Profile Image for Carl Barlow.
427 reviews7 followers
July 11, 2022
What a quirky little number this is.

Most of the world has been coated in thick plastic, through which metal flowers and trees are pushed according to season, and over which metal birds fly. The ultimate social position a man -and it is only men - any women with such designs are banished into a walled and guarded valley out of the way- can attain is to become/ command a stronghold, from which he spends his days launching barrage after barrage of exotic weaponry against his neighbours in a continuing bid to attain Ultimate Stronghold (or something). But the more humanity tries to divorce itself from nature (and, indeed, sense and reason), the more nature keeps rearing Her head.

So, Moderan is allegory. And it's effective allegory, because for all these interconnected stories' age, they remain relevant and sometimes even biting - wars are today waged for pointless reasons, plastic grass is a -popular- thing, interaction is easier done via screens and apps, the natural world is ever more encased by our decidedly unnatural one.

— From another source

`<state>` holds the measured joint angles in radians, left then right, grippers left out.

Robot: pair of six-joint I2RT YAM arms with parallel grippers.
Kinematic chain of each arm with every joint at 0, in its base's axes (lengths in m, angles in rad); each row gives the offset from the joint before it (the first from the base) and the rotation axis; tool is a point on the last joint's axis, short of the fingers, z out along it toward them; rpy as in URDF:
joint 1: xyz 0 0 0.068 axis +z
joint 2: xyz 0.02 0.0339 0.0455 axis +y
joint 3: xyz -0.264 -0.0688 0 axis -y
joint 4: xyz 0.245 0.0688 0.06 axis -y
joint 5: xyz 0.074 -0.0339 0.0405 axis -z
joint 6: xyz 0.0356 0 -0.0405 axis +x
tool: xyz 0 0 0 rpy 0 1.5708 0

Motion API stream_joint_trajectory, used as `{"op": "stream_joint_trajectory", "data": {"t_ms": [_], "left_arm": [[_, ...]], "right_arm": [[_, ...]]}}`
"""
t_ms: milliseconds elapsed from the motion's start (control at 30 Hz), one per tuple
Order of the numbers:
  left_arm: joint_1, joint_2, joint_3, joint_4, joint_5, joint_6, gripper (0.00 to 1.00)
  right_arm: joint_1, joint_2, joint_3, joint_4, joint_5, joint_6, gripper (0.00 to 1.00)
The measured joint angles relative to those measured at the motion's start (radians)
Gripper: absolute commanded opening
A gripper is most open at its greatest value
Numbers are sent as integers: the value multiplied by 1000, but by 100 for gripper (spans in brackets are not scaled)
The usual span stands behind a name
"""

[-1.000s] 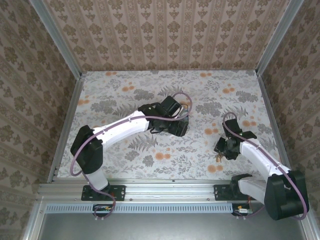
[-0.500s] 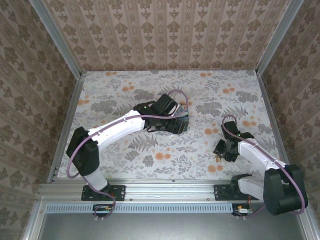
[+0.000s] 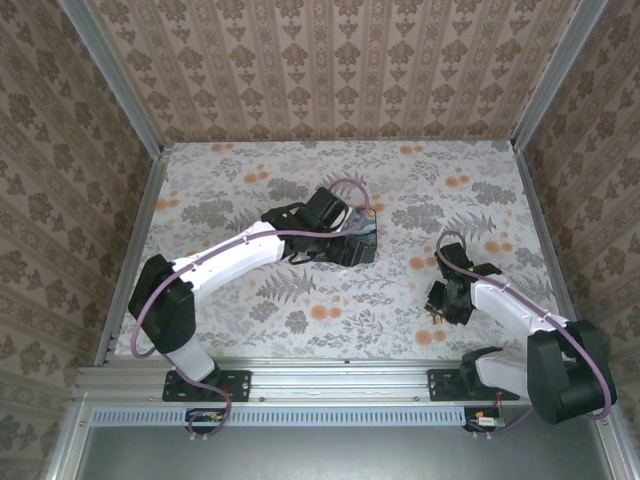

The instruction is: Unlock a padlock with a key

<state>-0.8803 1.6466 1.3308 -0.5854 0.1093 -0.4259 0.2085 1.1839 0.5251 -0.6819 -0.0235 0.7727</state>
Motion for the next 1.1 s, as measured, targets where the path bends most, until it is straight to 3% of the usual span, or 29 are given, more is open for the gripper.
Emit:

But the presentation of it is maddening. Bunch employs a strange, jolly, almost childish style, full of surprising CAPS, nicknames for objects used as proper names, and lots of repetition. It could, of course, be meant to highlight humanity's waning intelligence, but it's unrelenting through 300+ pages and becomes borderline wearisome.

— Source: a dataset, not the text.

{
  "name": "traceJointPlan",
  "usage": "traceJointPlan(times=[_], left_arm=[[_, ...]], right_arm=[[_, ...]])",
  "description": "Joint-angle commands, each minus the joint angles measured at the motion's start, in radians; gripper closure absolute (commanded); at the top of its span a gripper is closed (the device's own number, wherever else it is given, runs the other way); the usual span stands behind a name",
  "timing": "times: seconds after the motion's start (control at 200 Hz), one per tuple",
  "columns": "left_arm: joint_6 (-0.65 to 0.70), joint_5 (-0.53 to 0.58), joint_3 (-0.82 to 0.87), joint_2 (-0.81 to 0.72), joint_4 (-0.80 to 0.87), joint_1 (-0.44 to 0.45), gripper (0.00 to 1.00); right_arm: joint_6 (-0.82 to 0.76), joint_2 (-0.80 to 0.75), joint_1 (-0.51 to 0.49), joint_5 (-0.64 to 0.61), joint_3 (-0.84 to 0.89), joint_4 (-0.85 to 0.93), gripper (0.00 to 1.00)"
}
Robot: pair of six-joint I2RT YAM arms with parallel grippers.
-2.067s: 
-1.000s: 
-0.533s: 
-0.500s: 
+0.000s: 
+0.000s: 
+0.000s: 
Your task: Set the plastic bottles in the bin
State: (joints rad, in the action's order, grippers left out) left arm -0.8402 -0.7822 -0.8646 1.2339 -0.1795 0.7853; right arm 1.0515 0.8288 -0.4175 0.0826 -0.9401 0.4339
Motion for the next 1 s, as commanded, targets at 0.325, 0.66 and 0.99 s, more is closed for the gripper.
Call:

There is something great to Moderan - like Jeff Vandermeer says in the introduction to my copy, you'll not have read anything quite like this before. But perhaps it's best read in instalments, broken up by something a tad more conventional - not all at once the way I did.
Profile Image for Peter Landau.
1,102 reviews75 followers
December 15, 2018
Someone championed the New York Book Review’s reissue of MODERAN by David R. Bunch. They said it was the best thing since sliced bread or some such mysterious comparison to a just so-so invention. But it’s science-fiction, so I was curious, and weird science-fiction at that, where a post-apocalyptic world (are there any others nowadays?) is ruled by men who have given up most of their flesh for new-metal machinery and engage in constant warfare over a world covered in plastic. These short stories, thankfully most very short, are narrated by one such monster, Stronghold 10, who babbles in a new speak almost as impenetrable as his body armor. In a series of encounters that are bonkers the madness of this new life is riddled with fissures where the old and even something like humanity seep through. It’s crazy. I can’t say it was fun to read but I kind of miss Stronghold 10 shouting in my face about his superiority and love of conflict. An introduction calls the work prescient, only today our apocalypse is global warming not nuclear winter. We do live in a world of Stonghold 10s, screaming insanely to our indifferent, dull or frustrated ears all the time. Their language, too, is strange and alien. But it’s harder to see the humanity. If only Bunch was still alive, he could be their speechwriter.